I would say the bloom has come off the Adam Silver Rose in ways that are pretty astonishing.
And I don't even think he's really catching heat yet for the stuff that we're talking about.
He's catching heat for like, man, the season's too long and the tanking stuff is a problem and all that.
But there are bigger issues that he is covering up and covering for that I would say demand to be included into any appraisal of like, what does this guy stand for?
And how is he simultaneously selling a product that is supposed to feel like it's,
the side of, you know, good to an international community that is also asking, so why are your
players funding drone wars? And by the way, not to keep on going on about this, but I did a story
on Pablo Torre finds out about the Memphis Grizzlies owner, Robert Perra. That story is,
Memphis Grizzly owner literally building drones for Russia. I know Israel's our ally,
morality aside here. But yeah, Pablo, please tell that story. And especially in light of the fact that his
star player is repeatedly in trouble for doing, just showing legally purchased guns in the state of
fucking Tennessee, which you think like, shit, everyone has a gun in Tennessee. He's just flashing it on
Instagram and like that became, that was seriously was an image problem for the NBA. And they came down
hard on John Morant. But please, expand more on what the owner of the Memphis Grizzlies is up to.

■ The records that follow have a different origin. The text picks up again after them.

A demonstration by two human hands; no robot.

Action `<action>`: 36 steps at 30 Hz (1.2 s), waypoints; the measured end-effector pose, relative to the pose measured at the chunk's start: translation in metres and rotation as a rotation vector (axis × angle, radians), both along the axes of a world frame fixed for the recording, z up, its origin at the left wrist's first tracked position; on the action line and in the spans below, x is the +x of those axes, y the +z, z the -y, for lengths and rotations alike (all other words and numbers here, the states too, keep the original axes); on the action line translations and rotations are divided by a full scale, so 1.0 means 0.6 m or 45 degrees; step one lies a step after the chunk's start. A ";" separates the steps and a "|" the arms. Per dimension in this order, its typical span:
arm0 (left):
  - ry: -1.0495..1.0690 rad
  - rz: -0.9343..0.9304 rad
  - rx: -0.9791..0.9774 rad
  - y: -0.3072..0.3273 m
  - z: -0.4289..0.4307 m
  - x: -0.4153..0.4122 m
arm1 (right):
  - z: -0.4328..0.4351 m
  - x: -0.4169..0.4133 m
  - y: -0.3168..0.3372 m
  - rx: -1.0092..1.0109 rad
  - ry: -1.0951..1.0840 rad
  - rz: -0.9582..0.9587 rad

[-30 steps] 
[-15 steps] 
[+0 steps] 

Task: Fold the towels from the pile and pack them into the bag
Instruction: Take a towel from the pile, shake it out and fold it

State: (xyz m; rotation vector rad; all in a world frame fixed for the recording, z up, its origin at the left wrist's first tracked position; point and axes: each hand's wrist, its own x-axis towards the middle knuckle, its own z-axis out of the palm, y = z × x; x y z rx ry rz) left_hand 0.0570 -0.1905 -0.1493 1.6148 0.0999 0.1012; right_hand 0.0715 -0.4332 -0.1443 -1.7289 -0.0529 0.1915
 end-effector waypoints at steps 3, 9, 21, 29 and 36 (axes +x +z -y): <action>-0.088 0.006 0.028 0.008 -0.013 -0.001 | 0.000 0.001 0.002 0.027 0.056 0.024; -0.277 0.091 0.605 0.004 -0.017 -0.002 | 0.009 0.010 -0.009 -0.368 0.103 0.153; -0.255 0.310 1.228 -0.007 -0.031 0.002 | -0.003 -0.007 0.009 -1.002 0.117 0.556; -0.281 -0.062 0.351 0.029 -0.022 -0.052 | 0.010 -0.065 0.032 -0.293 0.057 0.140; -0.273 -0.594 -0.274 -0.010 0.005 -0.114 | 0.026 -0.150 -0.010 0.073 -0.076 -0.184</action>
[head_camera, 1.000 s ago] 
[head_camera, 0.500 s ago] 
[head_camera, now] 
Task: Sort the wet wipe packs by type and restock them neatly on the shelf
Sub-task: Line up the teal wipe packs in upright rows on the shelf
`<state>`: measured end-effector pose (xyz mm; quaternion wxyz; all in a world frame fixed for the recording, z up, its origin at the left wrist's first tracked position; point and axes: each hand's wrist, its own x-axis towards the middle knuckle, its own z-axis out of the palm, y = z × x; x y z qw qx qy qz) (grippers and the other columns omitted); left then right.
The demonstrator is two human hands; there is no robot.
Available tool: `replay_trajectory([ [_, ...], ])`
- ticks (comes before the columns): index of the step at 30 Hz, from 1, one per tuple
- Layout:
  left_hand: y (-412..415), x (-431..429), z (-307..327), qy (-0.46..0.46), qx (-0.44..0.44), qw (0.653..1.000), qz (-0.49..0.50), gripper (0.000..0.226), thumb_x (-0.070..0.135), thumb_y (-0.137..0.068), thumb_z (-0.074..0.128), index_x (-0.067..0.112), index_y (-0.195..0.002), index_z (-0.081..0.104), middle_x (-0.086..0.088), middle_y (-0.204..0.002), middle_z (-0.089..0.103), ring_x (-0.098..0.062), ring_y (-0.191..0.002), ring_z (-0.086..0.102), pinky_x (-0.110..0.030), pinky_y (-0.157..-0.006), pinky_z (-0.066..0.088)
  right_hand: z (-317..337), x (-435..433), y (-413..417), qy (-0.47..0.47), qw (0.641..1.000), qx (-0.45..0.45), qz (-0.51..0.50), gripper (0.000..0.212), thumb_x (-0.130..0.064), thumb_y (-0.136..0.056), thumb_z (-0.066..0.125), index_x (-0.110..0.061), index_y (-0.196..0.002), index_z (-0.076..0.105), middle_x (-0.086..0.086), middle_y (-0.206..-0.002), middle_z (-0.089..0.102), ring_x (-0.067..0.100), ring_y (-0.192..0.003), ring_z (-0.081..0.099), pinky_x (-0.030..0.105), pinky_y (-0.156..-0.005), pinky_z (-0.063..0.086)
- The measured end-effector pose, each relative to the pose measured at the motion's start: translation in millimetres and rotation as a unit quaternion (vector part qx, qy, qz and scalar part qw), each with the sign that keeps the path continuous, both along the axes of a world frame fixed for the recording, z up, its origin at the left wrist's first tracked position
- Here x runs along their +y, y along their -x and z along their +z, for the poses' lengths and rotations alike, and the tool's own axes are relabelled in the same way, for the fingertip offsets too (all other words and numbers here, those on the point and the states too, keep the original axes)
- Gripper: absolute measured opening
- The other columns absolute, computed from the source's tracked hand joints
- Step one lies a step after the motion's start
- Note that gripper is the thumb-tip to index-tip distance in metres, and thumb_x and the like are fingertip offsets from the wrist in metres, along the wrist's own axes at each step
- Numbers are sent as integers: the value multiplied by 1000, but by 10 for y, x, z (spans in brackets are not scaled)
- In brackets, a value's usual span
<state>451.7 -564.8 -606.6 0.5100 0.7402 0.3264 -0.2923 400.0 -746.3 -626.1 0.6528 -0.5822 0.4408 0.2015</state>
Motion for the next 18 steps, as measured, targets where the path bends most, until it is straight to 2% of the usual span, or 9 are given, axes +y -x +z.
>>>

Yeah. So John Morant was the, you know, the young star of the Grizzlies who was the face of the NBA's
weapons problem because he had these guns and was like celebrating by making gun motions and like rocket
launcher motions and grenade motions as he got further fined and suspended. And that was by the way,
a familiar issue for the NBA, right? Like players with gun, black dudes with guns, well, we can run a
playbook there. We know how to handle this. And so they did. But what was unreported until this story
we did with Hunterbrook media was that the owner of the Memphis Grizzlies is,
a guy named Robert Perra. And Robert Perra makes a product. He founded a company called Ubiquity.
And ubiquity creates all these things like incredible Wi-Fi routers and radio antenna.
And his whole premise with the company, he was a former Apple engineer, was we're going to democratize the internet through the world.
And so you can drop these Wi-Fi routers effectively, these satellite dishes, these radio antenna, in forests, in far-flung areas.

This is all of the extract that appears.